Test-Driven Skill Creation

Create and validate skills by measuring the gap between model output WITH and WITHOUT the skill.

Why This Matters

Skills are prompts. Prompts can make things better OR worse. The only way to know is to measure.

Process

Step 1: Baseline (No Skill)

Run the model on your target task WITHOUT any skill loaded. Save the output.

code

Task: "Write an Etsy listing for a digital wall art print"
Model: sonnet
Result: [save as baseline.md]

Step 2: Score the Baseline

Use a rubric (see below). Score each dimension 1-10.

Step 3: Create the Skill

Write your SKILL.md with the specialized instructions.

Step 4: Test WITH Skill

Run the SAME task with the skill loaded. Save output.

code

Task: "Write an Etsy listing for a digital wall art print"  
Model: sonnet + skills/etsy-expert/SKILL.md loaded
Result: [save as with-skill.md]

Step 5: Score and Compare

Score the skill-assisted output on the same rubric.

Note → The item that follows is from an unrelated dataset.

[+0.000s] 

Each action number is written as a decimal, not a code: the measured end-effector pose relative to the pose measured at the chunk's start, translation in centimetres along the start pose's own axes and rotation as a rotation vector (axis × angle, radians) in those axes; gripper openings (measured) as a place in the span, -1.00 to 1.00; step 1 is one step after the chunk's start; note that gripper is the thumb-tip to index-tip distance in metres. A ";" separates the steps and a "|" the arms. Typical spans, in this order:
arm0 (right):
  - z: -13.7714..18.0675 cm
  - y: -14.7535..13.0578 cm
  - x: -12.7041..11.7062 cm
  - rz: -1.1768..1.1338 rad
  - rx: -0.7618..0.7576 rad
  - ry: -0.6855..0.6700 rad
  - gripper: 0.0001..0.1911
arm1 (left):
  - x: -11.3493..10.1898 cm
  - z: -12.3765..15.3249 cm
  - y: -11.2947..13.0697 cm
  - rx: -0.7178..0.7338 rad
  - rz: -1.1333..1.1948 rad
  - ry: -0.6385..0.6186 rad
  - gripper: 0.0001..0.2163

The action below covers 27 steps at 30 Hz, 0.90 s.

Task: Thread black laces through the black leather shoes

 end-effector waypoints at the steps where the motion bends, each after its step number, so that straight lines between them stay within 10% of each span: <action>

Calculate the gap.

Step 6: Iterate or Ship

•Gap > +2 points average → Ship it ✅
•Gap +0.5 to +2 → Iterate on the skill, retest
•Gap < +0.5 or negative → Skill isn't helping, rethink approach

Scoring Rubric Template

Dimension	Weight	Baseline	With Skill
Accuracy	2x	/10	/10
Specificity	1.5x	/10	/10
Tone/Voice	1x	/10	/10
Actionability	1.5x	/10	/10
Completeness	1x	/10	/10
Weighted Avg

Customize dimensions per skill type:

•Content skills: Add SEO, readability, engagement
•Code skills: Add correctness, error handling, performance
•Research skills: Add source quality, depth, recency
•Creative skills: Add originality, emotional impact, brand alignment

Example: Etsy Listing Skill

Baseline (no skill):

code

"Beautiful digital wall art print featuring a serene mountain landscape. 
Perfect for your home office or living room. Instant download, 
high resolution. Multiple sizes included."

Score: Accuracy 7, Specificity 4, Tone 5, Actionability 3, Completeness 5 → Avg: 4.8

With Skill:

code

"Mountain Sunrise Digital Wall Art | Minimalist Nature Print | 
Printable Home Decor | Living Room Office Art

✨ WHAT YOU GET:
- 5 sizes (5x7, 8x10, 11x14, 16x20, 18x24)
- 300 DPI high resolution
- Instant download — print at home or upload to printer

🏠 PERFECT FOR:
- Gallery walls, home office, bedroom accent
- Gifts for nature lovers

📱 HOW TO PRINT:
1. Download files after purchase
2. Print at home, Walgreens, Staples, or upload to Shutterfly
3. Frame and enjoy!

Tags: mountain wall art, digital download, minimalist print, nature decor..."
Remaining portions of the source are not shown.